3-4 days per week minimum, and best advice I can give you to save your knees-and rest of the body when they start brining it-is to try and get the teams catcher or some other catcher you know to catch for them.
My daughter began pitching at the age of nine yrs old taking lessons. Her dad reinforced what she was being taught in addition to researching the position. He would emphasize...location and mechanis first telling her the speed will come. She used to write out what pitches she would work on which days. Once puberty hit the velocity on the ball increased. When she was in middle school, conference competition was so weak, she had difficulty with the jump start of the season until travel ball started. When we reached high school, we changed districts into a magnet school that has educational path for her future. At that time, she was identified by a pitching instructor trained out of Club K in TN (founder Cheri Kempf). I contacted Marc about the reputation of Club K and he endorsed it. It is based on biomechanics. He has been working with her through the summer. She is one of the two pitchers on the varsity team. When first asked about playing varsity by the coach she said, "Coach, I don't care which team I'm on, I just want to play."

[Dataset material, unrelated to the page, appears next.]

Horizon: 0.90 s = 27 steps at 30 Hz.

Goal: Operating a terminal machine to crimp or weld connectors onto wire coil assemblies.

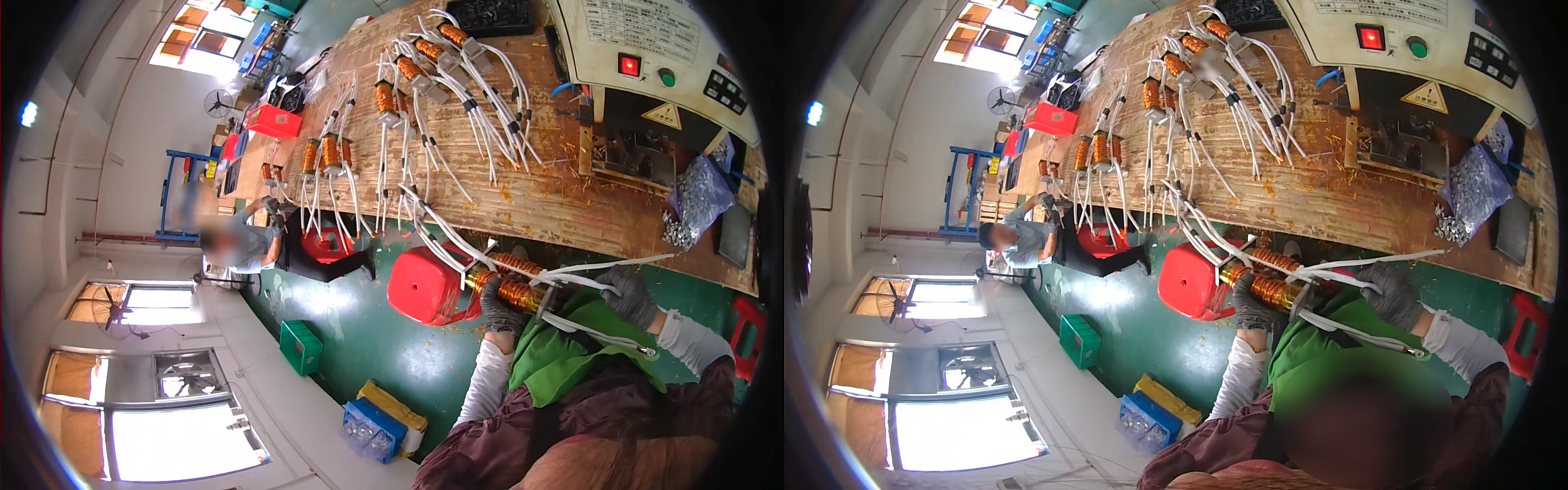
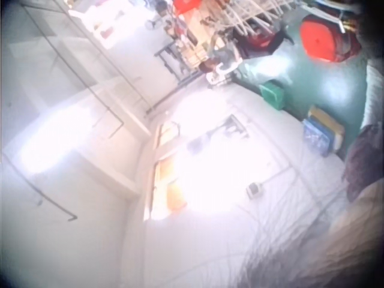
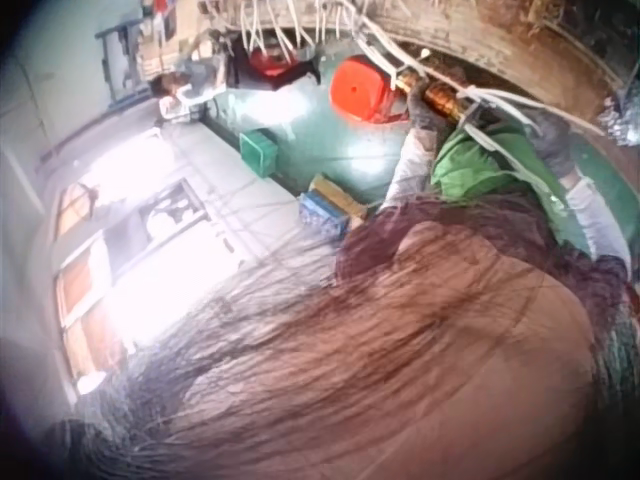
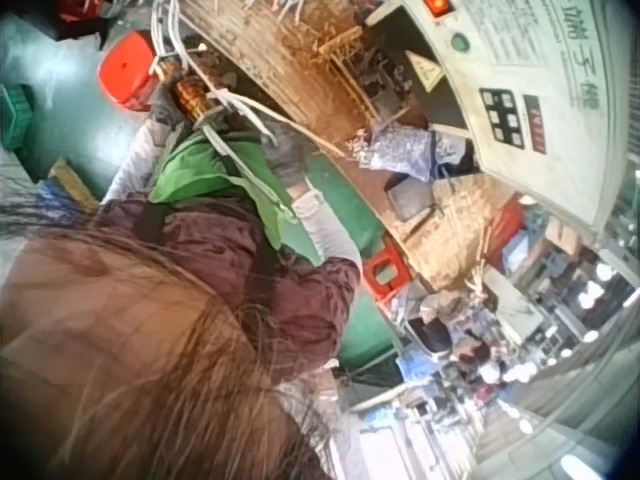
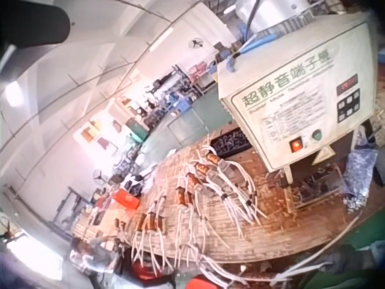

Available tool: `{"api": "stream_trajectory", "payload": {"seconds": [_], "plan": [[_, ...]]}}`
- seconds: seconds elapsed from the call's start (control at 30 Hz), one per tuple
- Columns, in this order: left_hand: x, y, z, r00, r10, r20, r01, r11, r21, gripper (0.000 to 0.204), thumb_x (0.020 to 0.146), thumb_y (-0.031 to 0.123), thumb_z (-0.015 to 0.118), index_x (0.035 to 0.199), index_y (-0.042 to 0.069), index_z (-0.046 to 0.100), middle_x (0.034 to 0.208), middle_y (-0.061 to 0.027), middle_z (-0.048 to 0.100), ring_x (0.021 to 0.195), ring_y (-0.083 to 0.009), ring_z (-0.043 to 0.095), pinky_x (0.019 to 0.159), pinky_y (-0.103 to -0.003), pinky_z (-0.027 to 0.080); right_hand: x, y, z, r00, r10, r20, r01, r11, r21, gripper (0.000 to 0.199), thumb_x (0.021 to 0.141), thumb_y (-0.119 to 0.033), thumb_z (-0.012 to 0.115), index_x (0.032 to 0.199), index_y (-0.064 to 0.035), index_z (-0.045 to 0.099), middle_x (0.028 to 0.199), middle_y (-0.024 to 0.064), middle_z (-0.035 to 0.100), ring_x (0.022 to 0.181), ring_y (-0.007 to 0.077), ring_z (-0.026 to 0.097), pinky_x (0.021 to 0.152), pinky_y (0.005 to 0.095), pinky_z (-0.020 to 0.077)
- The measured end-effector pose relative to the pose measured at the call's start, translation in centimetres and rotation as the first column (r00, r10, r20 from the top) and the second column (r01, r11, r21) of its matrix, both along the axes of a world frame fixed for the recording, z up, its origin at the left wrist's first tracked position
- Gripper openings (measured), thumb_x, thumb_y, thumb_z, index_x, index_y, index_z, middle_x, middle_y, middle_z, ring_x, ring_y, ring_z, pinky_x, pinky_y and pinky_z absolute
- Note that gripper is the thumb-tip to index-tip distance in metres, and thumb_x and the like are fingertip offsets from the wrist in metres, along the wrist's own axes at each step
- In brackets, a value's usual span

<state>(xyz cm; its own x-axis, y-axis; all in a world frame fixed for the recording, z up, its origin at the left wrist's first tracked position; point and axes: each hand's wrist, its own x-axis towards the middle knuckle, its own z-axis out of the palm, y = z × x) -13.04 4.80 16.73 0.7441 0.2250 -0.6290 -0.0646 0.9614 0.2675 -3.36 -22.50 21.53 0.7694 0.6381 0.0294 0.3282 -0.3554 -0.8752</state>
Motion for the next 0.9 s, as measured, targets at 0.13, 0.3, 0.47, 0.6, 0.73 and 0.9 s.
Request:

it is an entirely different stage of development for her. She is intrinsically motivated and gets up before anyone in the house to condition three times per week. She goes to pitching instructor once a week, starts one/two games a week and throws with her dad once a week to reinforce what pitching instructor has taught. Travel ball begins in three weeks, so stay tuned...choose to have a great day, we will only experience today once : )
My daughter is 14 and has pitched for 3 years. She hurls 5 days a week with Fridays and Sundays off until tourney time. Pitching sessions are 100-120 pitches.

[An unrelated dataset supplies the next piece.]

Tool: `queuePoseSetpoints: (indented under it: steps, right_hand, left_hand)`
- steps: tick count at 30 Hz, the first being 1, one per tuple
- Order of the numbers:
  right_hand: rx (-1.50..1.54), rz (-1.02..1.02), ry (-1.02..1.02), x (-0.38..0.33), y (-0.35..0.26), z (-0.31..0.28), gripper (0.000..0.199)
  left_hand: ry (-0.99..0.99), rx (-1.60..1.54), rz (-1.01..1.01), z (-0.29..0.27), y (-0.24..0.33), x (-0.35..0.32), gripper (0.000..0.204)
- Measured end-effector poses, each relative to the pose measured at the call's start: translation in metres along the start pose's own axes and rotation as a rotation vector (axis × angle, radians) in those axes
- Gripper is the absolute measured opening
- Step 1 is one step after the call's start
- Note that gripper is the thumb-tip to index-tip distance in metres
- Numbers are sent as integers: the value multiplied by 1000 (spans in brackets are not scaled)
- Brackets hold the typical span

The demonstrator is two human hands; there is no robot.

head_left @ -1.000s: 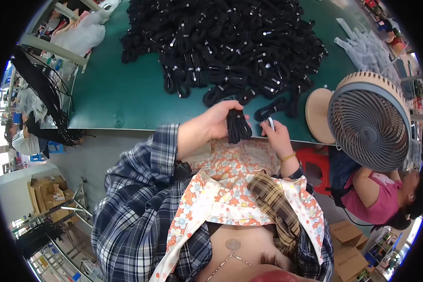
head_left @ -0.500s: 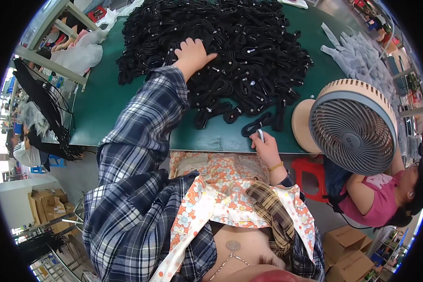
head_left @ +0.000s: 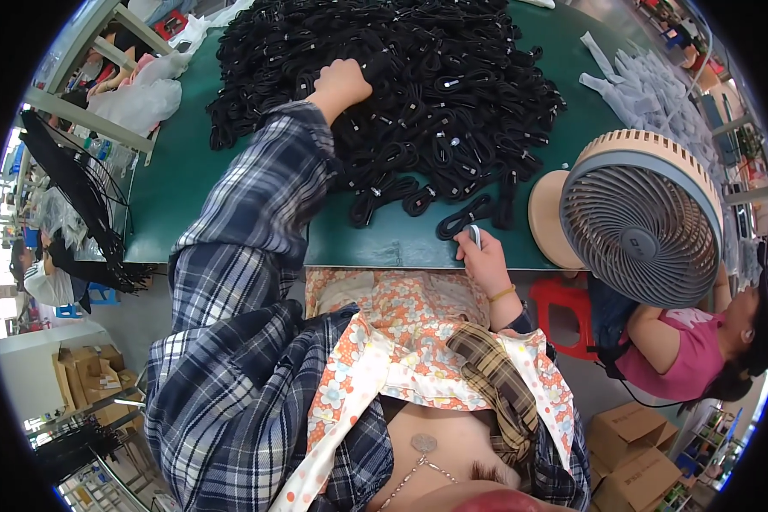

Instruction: The person picks up a fan and sets it aside, then picks up a bundled cable and touches the connectors with a small white object. They then pick up a second bundled cable and hold both together while touching the connectors with the white object.

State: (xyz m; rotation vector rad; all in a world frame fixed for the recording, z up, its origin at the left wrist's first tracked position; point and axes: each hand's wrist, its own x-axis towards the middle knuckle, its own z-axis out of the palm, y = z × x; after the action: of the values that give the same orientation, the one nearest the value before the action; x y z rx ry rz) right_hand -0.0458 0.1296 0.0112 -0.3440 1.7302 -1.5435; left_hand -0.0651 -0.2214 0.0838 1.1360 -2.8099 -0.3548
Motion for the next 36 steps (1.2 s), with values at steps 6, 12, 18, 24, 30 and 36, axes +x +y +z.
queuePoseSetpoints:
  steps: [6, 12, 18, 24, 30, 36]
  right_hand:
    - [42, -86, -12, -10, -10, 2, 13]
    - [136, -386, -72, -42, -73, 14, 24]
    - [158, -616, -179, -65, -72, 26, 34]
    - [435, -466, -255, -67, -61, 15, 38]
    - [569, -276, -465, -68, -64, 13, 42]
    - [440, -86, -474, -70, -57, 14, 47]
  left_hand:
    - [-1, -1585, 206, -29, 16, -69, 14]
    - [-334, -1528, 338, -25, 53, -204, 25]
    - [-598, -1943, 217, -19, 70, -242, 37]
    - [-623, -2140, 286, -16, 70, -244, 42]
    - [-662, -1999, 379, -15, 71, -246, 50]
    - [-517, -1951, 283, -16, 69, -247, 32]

Just want to make everyone aware that overuse injuries don't show up until later........Much later in some cases. The body is an amazing machine. It WILL do what you ask it to do......And it will continue to do what you ask it to do even though wear and tear begining to set in.......

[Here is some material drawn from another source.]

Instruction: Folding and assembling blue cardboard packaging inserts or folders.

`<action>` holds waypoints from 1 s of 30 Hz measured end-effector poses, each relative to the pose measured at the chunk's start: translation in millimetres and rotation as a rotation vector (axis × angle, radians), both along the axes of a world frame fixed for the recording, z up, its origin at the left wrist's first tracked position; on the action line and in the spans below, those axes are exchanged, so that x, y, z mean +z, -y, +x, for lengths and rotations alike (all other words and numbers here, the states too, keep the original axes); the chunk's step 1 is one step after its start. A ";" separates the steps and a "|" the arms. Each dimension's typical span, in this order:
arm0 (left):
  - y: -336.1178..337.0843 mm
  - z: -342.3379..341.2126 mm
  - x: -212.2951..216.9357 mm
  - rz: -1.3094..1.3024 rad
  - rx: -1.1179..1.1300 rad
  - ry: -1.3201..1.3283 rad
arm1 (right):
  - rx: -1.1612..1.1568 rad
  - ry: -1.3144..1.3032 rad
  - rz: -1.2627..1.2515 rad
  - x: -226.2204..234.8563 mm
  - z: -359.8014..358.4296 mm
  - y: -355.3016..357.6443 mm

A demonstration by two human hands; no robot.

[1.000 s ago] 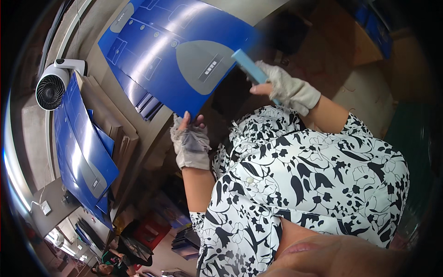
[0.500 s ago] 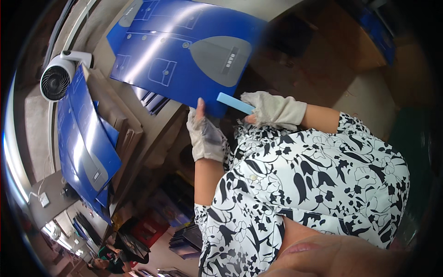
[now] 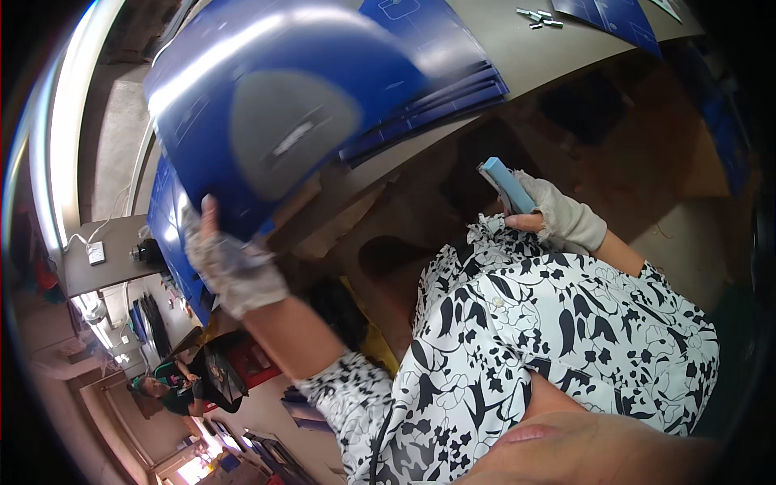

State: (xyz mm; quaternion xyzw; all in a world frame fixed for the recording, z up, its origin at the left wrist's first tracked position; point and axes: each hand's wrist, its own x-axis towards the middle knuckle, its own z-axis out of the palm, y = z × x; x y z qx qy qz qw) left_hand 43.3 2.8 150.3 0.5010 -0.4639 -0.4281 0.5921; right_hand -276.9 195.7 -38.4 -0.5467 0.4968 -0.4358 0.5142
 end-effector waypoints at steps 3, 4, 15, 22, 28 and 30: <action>52.3 163.8 -18.0 -0.620 -0.035 1.053 | 0.002 -0.079 0.065 2.5 5.2 0.4; 59.5 158.2 -5.5 -0.064 -0.015 0.388 | -0.017 -0.087 0.086 0.8 4.3 0.0; 82.5 17.3 7.1 -0.085 -0.062 1.422 | -0.068 -0.144 0.176 -19.2 1.3 -1.8; 145.9 1.8 -43.9 0.162 -0.098 1.822 | -0.169 -0.137 0.073 -14.4 5.2 -1.5; 166.5 23.4 -22.8 0.246 -0.055 1.792 | -0.298 -0.014 0.258 -21.2 1.0 -17.4; 137.9 -14.2 -22.2 -0.140 -0.128 1.874 | -0.349 0.022 0.127 -24.3 2.3 -18.5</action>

My DD's overuse injury didn't show up until her sophomore year in college. She was the number one pitcher on our travel team for 8 years. Threw every inning of every game in high school for 4 years....... And was the number one pitcher at her now Pac 10 school. She threw almost 500 innings her freshman year in college......Tore a labrim in the first 4 weeks of her sophomore year.......
Just a work of advise to anyone who believes their kid may get tons of innings in their career........Wear and tear now will take it's toll down the road.......
3-4 days a week minimum
The day before a lesson
The day after a lesson
A day or two off after a weekend of pitching.
A couple of weeks after a season
Lay off 2 days in a row, the next practice session will be to get timing back only.
Sessions don't have to be 60 minute marathons. For young pitchers,to me it is more important that they pitch a number of days and not the number of pitches in the session as they lose their timing with 2 day plus layoffs. A third of the sessions can be 20-30 minutes with just drills and spins.
Just once a week plus her pitching lesson, which is only 30 minutes. Quality not quantity is my rule. I make my kid pitch 30 strikes to me before we are done ( she is 9). I ask for a location and pitch she must hit it and make it move or we keep going. It is up to her when we are done.
Very well known pitching coach who has been coaching for 30+ years told me to always take a day off between throwing...at least for the 10U group in the offseason. Didn't specifically ask about season, but I know he is big on not overusing the young kids in summer tournaments. My daughter is 8 and attended 2 of his camps this winter. He recommended 100 arm circles (no ball) per day when not throwing. We do that and throw 3-4 times a week. Probably 100-130 pitches each time. In 4 months she went from having to throw from 27' to get it there to throwing around 40 mph from 35'.